What to produce: Below, find the line containing "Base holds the" and the line containing "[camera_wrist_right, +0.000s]"; reproduce exactly those two and every line between them, omitting pictures.

────────────────────

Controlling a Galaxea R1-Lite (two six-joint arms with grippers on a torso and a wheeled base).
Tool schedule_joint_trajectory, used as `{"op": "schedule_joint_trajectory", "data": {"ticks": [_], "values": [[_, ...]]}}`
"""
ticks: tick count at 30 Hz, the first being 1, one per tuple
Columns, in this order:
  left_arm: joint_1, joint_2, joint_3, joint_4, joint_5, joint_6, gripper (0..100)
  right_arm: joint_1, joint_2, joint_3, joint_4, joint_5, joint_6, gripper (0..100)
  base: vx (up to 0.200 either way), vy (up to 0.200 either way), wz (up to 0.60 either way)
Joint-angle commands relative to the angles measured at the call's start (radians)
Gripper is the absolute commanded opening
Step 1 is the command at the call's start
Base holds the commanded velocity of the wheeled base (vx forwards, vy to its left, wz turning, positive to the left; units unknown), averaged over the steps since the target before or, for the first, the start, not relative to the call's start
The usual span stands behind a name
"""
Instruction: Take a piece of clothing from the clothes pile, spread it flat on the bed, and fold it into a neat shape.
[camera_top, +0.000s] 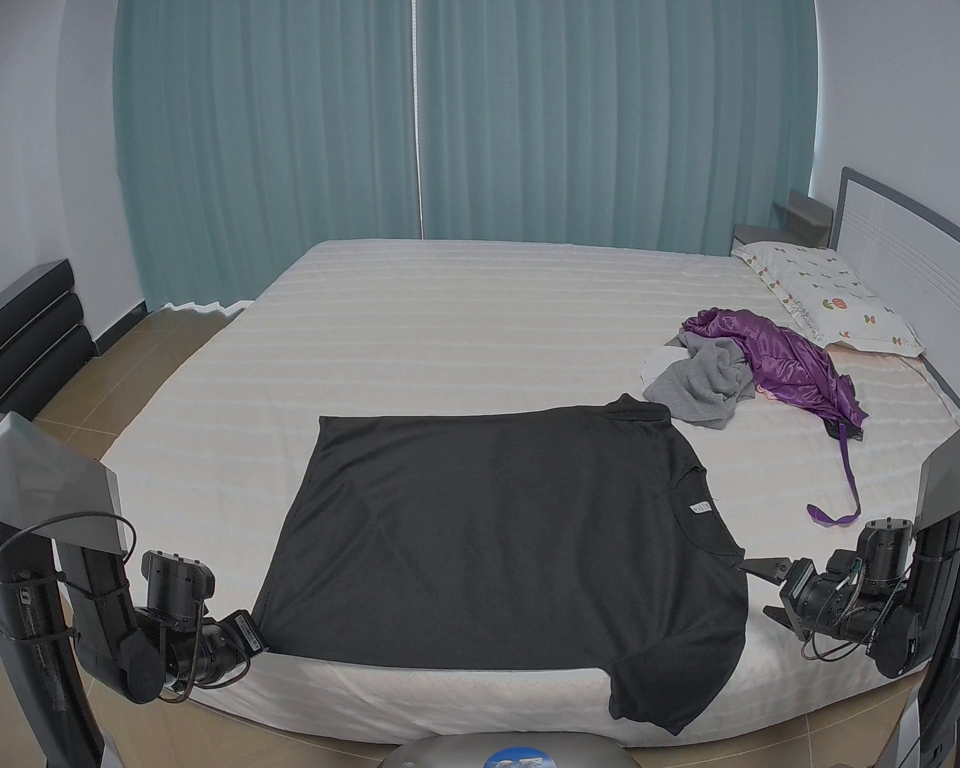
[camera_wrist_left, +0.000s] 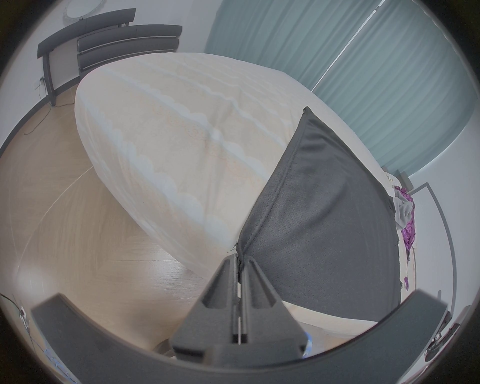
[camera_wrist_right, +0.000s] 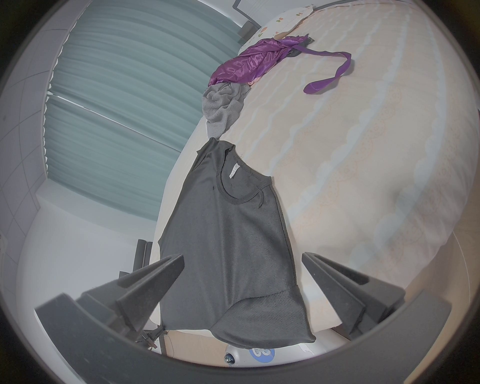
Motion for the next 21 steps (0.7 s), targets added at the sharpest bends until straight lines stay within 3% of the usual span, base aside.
{"op": "schedule_joint_trajectory", "data": {"ticks": [1,7,8,15,21], "values": [[0.01,0.014,0.0,-0.004,0.0,0.013,0,0.0,0.002,0.018,-0.014,0.001,-0.001,100,0.0,0.0,0.0],[0.014,0.028,-0.006,-0.015,-0.015,0.007,0,0.0,0.002,0.018,-0.014,0.001,-0.001,100,0.0,0.0,0.0],[0.014,0.028,-0.005,-0.018,-0.017,0.009,100,0.0,0.002,0.018,-0.014,0.001,-0.001,100,0.0,0.0,0.0],[0.039,0.021,-0.006,-0.019,-0.092,0.009,100,0.0,0.002,0.018,-0.014,0.001,0.0,100,0.0,0.0,0.0],[0.08,0.021,0.006,-0.091,-0.264,0.018,100,0.0,0.001,0.018,-0.014,0.001,0.002,100,0.0,0.0,0.0]]}}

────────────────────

Answer to this exercise:
Base holds the commanded velocity of the wheeled base (vx forwards, vy to its left, wz turning, positive to the left; units unknown), averaged over the steps since the target before or, for the first, the start, not relative to the call's start
The usual span stands behind a name
"""
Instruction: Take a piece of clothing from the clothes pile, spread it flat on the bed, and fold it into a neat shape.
[camera_top, +0.000s] 
[camera_wrist_left, +0.000s] 
[camera_wrist_right, +0.000s] 

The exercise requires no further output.